Vor 22 012 Zuschauern im ausverkauften Stadion An der Alten Försterei erzielten Aias Aosman (8. Minute) und Andreas Lambertz (69.) die Treffer der Gäste, deren Trainer Uwe Neuhaus erstmals seit seinem langjährigen Engagement bei den "Eisernen" an die alte Wirkungsstätte zurückkehrte. Für Union traf Collin Quaner (58./66.).

Damit ging die Erfolgsserie der Berliner von zuvor acht Heimspielen ohne Punktverlust zu Ende. Dresden blieb dagegen ligaübergreifend zum 18 Mal in Serie ungeschlagen.

Die Gäste gingen nach dem ersten durchdachten Angriff früh in Führung. Beim Tor durch Aosman wies die Union-Abwehr indes Abstimmungsprobleme auf (8.). Der Treffer zeigte Wirkung bei den Berlinern. Gefahr erzeugten die Gastgeber nur nach Standardsituationen. Die klareren Gelegenheiten hatten die Gäste, die schnell und zielstrebig nach vorne spielten. Nach einer erneuten Unsicherheit in der Deckung schoss Dynamo-Stürmer Pascal Testroet an den Pfosten (32.).

Union fehlten auch in der zweiten Hälfte zunächst die Mittel für ein erfolgreiches Angriffsspiel.
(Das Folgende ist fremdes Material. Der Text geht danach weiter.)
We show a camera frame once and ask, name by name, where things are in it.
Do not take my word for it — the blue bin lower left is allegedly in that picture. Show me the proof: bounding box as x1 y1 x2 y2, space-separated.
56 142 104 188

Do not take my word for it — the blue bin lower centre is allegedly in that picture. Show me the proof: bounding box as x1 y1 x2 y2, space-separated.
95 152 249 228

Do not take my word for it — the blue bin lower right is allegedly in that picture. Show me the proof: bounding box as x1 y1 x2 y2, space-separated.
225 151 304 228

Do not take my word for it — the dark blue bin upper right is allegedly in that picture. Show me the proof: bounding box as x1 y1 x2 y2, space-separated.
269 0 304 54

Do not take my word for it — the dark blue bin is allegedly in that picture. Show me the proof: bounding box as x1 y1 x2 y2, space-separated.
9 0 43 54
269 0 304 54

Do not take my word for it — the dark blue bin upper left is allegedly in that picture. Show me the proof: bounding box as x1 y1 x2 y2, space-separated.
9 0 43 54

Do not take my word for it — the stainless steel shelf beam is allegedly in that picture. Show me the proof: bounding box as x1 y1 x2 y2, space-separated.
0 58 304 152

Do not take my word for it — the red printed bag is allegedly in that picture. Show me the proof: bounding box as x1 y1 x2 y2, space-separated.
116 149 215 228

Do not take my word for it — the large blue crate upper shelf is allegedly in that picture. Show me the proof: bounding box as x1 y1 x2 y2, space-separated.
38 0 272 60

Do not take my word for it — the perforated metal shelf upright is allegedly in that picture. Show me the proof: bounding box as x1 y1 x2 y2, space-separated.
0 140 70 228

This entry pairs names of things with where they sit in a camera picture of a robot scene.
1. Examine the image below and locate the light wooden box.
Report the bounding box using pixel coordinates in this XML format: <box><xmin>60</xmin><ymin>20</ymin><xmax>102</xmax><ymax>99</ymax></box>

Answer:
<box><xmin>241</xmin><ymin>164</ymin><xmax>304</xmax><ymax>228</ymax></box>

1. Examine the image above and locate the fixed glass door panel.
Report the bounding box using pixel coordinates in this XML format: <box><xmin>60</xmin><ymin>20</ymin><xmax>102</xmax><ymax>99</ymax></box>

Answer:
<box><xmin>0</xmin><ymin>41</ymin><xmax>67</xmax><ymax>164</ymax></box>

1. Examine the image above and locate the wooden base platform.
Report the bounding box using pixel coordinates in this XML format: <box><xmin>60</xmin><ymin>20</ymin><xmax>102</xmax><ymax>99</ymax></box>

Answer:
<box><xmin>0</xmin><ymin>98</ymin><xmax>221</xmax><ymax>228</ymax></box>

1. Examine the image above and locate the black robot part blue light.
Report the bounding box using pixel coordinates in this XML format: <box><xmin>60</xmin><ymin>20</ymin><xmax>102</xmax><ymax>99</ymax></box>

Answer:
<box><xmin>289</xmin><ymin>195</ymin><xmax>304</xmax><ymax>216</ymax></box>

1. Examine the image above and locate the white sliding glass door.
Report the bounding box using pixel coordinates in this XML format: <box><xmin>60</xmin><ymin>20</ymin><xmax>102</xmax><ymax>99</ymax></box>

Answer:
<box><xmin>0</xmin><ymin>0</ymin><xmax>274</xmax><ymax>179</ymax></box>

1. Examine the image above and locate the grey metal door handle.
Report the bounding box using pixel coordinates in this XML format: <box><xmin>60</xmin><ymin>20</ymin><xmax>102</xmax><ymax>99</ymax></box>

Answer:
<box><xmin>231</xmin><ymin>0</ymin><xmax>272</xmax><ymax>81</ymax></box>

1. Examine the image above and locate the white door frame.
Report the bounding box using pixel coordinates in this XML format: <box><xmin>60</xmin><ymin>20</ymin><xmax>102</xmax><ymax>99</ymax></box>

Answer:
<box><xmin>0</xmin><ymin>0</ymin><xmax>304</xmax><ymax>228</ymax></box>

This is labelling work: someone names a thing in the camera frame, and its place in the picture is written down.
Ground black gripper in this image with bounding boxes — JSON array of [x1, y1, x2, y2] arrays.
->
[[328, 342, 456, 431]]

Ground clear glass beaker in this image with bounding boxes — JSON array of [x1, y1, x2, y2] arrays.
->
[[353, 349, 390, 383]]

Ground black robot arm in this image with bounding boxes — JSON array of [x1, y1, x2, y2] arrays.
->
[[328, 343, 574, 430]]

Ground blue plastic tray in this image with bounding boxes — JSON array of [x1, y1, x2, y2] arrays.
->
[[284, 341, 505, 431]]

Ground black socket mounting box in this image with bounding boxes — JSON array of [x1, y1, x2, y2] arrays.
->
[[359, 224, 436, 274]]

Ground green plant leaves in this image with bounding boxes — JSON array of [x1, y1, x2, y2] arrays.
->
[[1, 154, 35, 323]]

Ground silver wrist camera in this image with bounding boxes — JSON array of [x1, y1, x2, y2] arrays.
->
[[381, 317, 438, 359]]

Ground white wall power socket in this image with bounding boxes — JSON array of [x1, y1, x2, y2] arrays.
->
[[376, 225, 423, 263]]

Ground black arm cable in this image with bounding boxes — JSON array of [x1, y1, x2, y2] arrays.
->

Doch innerhalb von nur acht Minuten drehten die "Eisernen" die Partie: In der 58. Minute fand Steven Skrzybski den freien Quaner, der für den verletzten Philipp Hosiner spielte und sicher zum 1:1 abschloss. Wenig später stand Quaner erneut richtig und traf aus kurzer Distanz zum 2:1 (66.). Die Freude über die Führung hielt jedoch nur kurz: Dresden nutzte eine Berliner Unachtsamkeit zum 2:2 durch den Ex-Düsseldorfer Lambertz (69.). In der Schlussphase hatten beide Teams noch die Chance zum Siegtreffer. Doch es bleib beim gerechten Remis.